Work item
Your answer should consist only of the lines below from the one with "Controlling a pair" through the one with "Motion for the", copied exactly.

Dataset items:
==========

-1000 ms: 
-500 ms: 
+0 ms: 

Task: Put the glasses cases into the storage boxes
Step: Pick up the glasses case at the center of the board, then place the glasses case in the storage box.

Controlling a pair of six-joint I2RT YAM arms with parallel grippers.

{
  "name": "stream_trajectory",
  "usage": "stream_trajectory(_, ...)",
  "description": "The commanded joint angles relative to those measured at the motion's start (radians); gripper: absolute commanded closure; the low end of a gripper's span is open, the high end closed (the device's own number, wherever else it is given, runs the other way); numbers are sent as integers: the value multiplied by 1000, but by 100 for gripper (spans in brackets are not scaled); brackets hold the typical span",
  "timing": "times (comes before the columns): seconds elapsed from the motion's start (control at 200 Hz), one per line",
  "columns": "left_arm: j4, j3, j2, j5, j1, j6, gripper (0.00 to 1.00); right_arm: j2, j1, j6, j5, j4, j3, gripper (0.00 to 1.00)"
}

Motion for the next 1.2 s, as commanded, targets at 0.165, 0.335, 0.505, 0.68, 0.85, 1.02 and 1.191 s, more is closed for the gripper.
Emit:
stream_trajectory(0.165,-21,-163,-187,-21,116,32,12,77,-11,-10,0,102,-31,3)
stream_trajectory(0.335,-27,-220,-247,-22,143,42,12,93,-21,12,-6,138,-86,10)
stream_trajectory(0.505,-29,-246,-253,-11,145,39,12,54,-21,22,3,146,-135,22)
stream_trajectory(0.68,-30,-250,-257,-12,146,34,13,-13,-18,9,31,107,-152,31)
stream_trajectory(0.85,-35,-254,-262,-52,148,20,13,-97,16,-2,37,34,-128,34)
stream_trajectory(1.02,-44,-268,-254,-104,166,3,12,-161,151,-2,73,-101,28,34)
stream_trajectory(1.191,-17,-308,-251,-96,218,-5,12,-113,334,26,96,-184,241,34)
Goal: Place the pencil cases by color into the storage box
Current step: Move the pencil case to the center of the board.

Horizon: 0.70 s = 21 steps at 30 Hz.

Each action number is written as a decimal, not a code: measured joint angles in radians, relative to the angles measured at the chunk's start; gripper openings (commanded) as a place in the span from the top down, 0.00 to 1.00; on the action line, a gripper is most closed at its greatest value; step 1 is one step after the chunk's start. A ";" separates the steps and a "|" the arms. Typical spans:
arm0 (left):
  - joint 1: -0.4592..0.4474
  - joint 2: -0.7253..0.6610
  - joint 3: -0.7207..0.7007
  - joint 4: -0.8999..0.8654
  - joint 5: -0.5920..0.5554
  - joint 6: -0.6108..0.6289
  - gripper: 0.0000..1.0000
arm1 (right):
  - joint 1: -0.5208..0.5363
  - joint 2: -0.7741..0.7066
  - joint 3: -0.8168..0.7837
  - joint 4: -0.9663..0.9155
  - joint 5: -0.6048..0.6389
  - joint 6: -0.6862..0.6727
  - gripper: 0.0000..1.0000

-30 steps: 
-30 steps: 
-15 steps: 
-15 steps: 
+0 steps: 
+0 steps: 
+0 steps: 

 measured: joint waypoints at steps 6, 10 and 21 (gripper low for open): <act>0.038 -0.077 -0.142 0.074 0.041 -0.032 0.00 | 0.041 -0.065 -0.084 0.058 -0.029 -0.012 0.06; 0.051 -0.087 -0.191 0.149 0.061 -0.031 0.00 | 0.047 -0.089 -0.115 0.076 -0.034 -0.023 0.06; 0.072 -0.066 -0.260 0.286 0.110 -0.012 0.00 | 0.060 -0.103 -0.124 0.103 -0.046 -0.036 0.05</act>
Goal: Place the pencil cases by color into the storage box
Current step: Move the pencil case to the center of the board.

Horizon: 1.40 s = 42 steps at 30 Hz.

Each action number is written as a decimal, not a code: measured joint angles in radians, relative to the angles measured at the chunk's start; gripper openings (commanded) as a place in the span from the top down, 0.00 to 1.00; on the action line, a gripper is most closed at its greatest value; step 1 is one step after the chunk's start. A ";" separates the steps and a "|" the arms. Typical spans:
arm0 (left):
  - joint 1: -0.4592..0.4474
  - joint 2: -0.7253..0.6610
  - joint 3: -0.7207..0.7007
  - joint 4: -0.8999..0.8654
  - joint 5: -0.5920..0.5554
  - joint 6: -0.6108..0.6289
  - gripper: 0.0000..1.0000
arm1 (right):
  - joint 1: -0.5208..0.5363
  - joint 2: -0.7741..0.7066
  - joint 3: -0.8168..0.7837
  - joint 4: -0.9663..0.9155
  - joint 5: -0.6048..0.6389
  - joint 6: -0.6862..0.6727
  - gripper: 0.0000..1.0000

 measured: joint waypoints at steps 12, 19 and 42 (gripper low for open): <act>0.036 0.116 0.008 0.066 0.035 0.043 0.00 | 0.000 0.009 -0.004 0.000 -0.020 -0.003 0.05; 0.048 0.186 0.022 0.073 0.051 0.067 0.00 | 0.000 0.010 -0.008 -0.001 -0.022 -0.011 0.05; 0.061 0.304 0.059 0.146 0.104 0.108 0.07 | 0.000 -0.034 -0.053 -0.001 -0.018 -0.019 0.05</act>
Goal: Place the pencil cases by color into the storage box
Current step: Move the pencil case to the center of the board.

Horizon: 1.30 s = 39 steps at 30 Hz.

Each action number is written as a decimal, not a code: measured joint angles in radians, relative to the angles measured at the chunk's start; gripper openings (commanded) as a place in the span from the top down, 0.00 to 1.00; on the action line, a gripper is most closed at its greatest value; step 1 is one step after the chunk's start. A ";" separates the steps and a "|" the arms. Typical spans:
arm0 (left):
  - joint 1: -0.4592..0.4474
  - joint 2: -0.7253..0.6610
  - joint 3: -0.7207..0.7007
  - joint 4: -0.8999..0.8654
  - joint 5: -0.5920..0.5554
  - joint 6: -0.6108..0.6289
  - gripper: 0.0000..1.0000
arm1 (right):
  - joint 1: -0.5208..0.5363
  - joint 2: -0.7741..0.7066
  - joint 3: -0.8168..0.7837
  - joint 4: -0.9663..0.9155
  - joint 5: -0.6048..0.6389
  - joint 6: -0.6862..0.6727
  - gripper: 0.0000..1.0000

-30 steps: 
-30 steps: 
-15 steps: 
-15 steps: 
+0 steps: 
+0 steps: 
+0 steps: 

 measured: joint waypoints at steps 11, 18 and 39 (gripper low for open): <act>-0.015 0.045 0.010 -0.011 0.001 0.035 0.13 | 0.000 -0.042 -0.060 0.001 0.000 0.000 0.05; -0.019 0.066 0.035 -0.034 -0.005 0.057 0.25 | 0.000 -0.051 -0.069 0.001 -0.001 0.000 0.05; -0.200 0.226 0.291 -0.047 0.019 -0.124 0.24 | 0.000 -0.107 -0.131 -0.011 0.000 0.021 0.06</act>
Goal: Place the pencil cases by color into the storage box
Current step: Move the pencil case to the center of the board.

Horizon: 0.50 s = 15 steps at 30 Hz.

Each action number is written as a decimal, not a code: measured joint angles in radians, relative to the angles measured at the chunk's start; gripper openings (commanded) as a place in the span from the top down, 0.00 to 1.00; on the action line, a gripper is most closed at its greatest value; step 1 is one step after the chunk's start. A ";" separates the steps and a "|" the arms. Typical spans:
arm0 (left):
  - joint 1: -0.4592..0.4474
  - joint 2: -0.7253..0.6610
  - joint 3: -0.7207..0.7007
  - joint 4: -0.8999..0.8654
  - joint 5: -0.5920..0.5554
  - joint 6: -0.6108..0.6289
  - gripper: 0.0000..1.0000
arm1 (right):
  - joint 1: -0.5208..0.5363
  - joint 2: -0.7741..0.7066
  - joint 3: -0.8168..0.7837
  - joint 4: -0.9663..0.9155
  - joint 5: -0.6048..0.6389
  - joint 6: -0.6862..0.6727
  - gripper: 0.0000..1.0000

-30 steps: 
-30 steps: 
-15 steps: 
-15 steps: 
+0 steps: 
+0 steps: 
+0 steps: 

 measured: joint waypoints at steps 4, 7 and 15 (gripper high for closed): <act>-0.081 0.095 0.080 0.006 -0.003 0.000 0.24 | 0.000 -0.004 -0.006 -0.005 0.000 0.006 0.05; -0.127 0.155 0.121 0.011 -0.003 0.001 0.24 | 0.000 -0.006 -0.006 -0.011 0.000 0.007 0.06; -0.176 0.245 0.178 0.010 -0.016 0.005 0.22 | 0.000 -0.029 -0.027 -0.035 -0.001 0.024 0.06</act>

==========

Response to this exercise
Controlling a pair of six-joint I2RT YAM arms with parallel grippers.

{
  "name": "stream_trajectory",
  "usage": "stream_trajectory(_, ...)",
  "description": "The commanded joint angles relative to those measured at the motion's start (radians); gripper: absolute commanded closure; the low end of a gripper's span is open, the high end closed (the device's own number, wherever else it is given, runs the other way); numbers are sent as integers: the value multiplied by 1000, but by 100 for gripper (spans in brackets are not scaled); brackets hold the typical span",
  "timing": "times (comes before the columns): seconds elapsed from the motion's start (control at 200 Hz), one per line",
  "columns": "left_arm: j4, j3, j2, j5, j1, j6, gripper (0.00 to 1.00); right_arm: j2, j1, j6, j5, j4, j3, gripper (0.00 to 1.00)"
}

Motion for the next 1.2 s, as commanded, targets at 0.165, 0.335, 0.505, 0.68, 0.85, 1.02 and 1.191 s, more is closed for the gripper.

The output is done.